Changing the tuning pitch creates playback problems in microtonal notation

Do you think something like 371 edo is safe? I am thinking a multiple of 53 might be my best option because I only plan to compose in Pythagorean just intonation. Part of me is curious if something similar is the case with my other problems. I am no doubt using the program in a way that is not used by really anyone else, and the crashes and bugs are happening when I go off the beaten path so to speak. Changing note heads to a great degree, thicknesses of stems and their length, note spacing, rhythmic dot spacing. I am using time signatures with 1 as a denominatoor like 12/1 and 8/1 and 6/1 in combination with all these other things. I do wonder if the tuning issue is in anyway related to the myriad of other issues I am having. Because as I am using the program it is operating like it is an open beta and not a finished product, and from my communication with other Dorico users who are using Dorico in more conventional ways, even more conventional microtuning like 31 edo and 19 edo, they are not having any of the issues I am, and a lot of them have accused me of trolling.But vp til now every new project I have started has become useless because of a DIFFERENT glitch. It is a different glitch every time that causes me to have to abandon the project entirely because basically the program stops obeying my commands, even with restarts, even with ctrl z, it is like the file gets to a point and it becomes corrupted and I can no longer craft and shape it without a terrible crash or the engraving going crazy, or the playback getting messed up or out of synch with the green play bar, or the tempo slowing down dramatically without remedy, or the mixer becoming something apart from the playback, where I can mute things and they continue to be heard, I can turn the sliders for volume up and down and the volume remains the same. Sometimes all instruments start plaing on one track and not at all on the others. Every project brings an avalanche of project destroying glitches, so I am hoping getting the tuning thing straigtened out at least provides so me clarity on the rest of the issues.

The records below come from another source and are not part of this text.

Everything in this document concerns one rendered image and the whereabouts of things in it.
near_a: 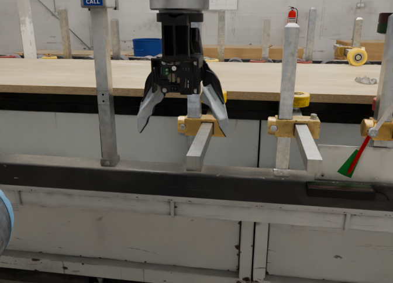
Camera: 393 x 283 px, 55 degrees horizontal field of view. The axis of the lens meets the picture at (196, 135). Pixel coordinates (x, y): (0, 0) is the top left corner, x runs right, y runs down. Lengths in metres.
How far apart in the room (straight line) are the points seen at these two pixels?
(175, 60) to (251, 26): 7.60
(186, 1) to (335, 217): 0.84
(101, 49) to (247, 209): 0.63
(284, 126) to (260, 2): 7.16
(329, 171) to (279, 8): 7.18
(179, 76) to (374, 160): 0.68
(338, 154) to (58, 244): 1.18
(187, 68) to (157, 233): 1.06
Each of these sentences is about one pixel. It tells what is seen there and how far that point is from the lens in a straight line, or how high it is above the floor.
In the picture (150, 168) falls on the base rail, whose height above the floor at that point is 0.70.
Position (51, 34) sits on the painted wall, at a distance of 9.17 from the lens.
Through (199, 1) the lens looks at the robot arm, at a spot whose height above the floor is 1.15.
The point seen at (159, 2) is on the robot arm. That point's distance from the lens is 0.57.
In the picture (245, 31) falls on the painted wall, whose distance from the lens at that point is 8.14.
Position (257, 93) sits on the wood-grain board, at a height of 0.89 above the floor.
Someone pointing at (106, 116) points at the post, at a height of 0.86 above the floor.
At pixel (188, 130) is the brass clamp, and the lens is 1.05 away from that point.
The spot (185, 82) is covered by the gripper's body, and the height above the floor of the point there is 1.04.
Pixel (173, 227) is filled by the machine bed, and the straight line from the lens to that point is 1.51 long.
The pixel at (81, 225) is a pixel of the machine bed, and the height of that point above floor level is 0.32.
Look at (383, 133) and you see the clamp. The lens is 1.09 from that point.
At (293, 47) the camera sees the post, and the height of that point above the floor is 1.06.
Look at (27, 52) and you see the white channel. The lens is 2.33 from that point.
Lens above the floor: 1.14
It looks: 18 degrees down
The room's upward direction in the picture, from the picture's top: straight up

Someone here also I think said that Dorico will only allow custom ccidentals to bend a note half an octave. Is this true? Because if it is that means that large edos become useless for Pythagorean tuning, and it also would explain why my sextuple sharp accidental caused glitching and launched the note E up an octave on the staff and did not alter the note as I programmed it to. This is very bad, because then there is no way to modulate to far out keys or use far out notes without misspelling notes and adding accidentals other than compound sharps or flats. If that is the case 53 edo may be the only option if I would like the ability to modulate from one side of the chain of fifths to the other side, because even if I used 106 edo, that would involve accidentals altering a note more than half an octave. Am I correct in my words here?

665EDO has considerably purer fifths than 371EDO and it works without bugs with non-440 reference pitches, including your 432. It’s also better in tune for 3-limit than 12000EDO. The half-octave problem is a little confusing to think about but I don’t think the choice of EDO is relevant because in Pythagorean you use the same accidentals in any EDO you choose for playback. I think you can get around the problem by including accidentals with Pythagorean-comma inflections. F# is enharmonically Gb^ where the ^ stands for ‘comma up’. So can’t you always spell a note enharmonically so that it’s never altered by more than half an octave?

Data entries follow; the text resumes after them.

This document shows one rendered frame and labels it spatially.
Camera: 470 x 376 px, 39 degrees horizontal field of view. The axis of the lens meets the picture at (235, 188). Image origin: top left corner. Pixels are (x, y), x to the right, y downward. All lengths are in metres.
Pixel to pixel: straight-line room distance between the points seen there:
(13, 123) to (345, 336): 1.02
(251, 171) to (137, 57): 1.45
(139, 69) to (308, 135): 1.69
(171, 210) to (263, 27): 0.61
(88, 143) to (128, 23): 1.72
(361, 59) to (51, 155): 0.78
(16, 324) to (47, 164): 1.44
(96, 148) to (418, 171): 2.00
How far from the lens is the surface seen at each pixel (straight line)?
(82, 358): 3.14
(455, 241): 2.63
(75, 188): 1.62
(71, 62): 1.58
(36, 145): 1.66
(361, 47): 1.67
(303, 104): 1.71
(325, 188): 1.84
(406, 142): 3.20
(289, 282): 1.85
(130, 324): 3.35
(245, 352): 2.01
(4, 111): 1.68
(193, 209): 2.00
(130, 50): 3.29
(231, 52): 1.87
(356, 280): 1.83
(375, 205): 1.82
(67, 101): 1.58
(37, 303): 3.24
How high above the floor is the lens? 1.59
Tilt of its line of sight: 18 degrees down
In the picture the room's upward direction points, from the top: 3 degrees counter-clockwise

Yes, It seems misspelling notes is the only way around it. I thought about it last night, and what I decided on is 15,960 EDO, because that is 665x12, and I tested it and it works with A at 432 Hz.

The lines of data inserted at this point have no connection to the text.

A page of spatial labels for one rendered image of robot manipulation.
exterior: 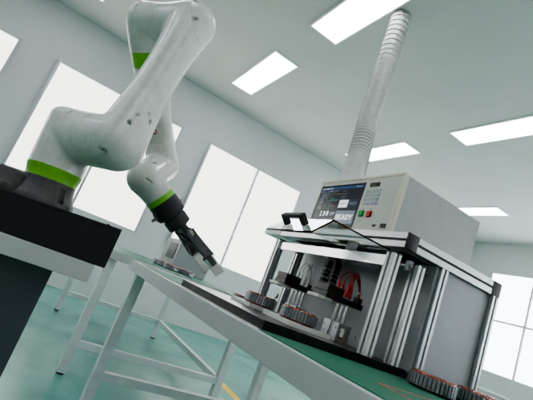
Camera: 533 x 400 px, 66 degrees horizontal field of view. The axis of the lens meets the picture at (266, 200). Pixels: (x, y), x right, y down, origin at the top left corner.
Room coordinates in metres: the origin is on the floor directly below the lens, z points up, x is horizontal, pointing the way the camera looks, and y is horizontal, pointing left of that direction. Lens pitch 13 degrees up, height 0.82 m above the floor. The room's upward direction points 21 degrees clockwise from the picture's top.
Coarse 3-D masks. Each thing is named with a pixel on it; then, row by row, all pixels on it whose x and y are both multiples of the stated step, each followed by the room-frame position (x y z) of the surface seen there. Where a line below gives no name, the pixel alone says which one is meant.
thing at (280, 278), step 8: (280, 272) 1.47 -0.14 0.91; (272, 280) 1.45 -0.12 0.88; (280, 280) 1.45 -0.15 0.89; (288, 280) 1.43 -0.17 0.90; (296, 280) 1.44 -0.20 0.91; (288, 288) 1.44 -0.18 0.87; (296, 288) 1.45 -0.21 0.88; (304, 288) 1.46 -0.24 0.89; (296, 296) 1.51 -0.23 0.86; (304, 296) 1.47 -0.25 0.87; (296, 304) 1.49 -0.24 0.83
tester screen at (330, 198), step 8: (328, 192) 1.51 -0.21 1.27; (336, 192) 1.46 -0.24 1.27; (344, 192) 1.42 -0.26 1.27; (352, 192) 1.38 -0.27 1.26; (360, 192) 1.34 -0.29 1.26; (320, 200) 1.54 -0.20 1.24; (328, 200) 1.49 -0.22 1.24; (336, 200) 1.45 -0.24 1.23; (320, 208) 1.52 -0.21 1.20; (328, 208) 1.48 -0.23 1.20; (336, 208) 1.43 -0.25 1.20; (344, 208) 1.39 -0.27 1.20; (352, 208) 1.35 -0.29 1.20; (328, 216) 1.46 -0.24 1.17; (344, 224) 1.37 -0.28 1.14
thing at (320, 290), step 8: (320, 288) 1.24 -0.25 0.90; (328, 288) 1.21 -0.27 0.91; (336, 288) 1.22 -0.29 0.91; (320, 296) 1.20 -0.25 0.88; (328, 296) 1.21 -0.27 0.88; (336, 296) 1.22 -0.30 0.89; (344, 304) 1.24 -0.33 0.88; (352, 304) 1.25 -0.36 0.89; (344, 312) 1.26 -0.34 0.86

In terms of the accidentals bending only a half octave, I think I will write in Pythagorean53. So I will think of my system as having 77 notes per octave which shall give me Fbbbbb through B#xx, five accidentals for each note, and not going over the tritone point of failure for the program to pitch bend. And then if I want to modulate around the “circle of fifths” I will cross over at the 53 point, where the mercator comma is or would be and loop around there and misspell the notes that way. They might be less is tune, but functionally I think as a system is works better than having ups and downs. In a way it is interesting that with 77 notes per octave where D is the center pitch, you get full sets of five flats and five sharps (on letters A-G) on the two notes that bookend the diatonic scale F and B. So the 15,690 edo is just for purity’s sake of the intervals, but I will think as if I have 77 notes per octave with a modulation warp point to the other end of the chain of fifths at 53, essentially making Ebbbb enharmonically “equivalent” with Gxx even though they may be around four cents off, when I wiſh to “circle around” and when I wiſh to remain pure and don’t need to circle I have . I really only need the far out notes for quarter tones two commas down from the upper note in a passing note sequence or in an appoggiatura. I am just very happy to have found a solution that is working. The program is still not rememebring my tonailty system as default: whenever a new project is ccreated and I click on the first measure it always says it is in 12 tet. I do hope to find a solution to that, but that is at least a glitch that I can deal with if I have to.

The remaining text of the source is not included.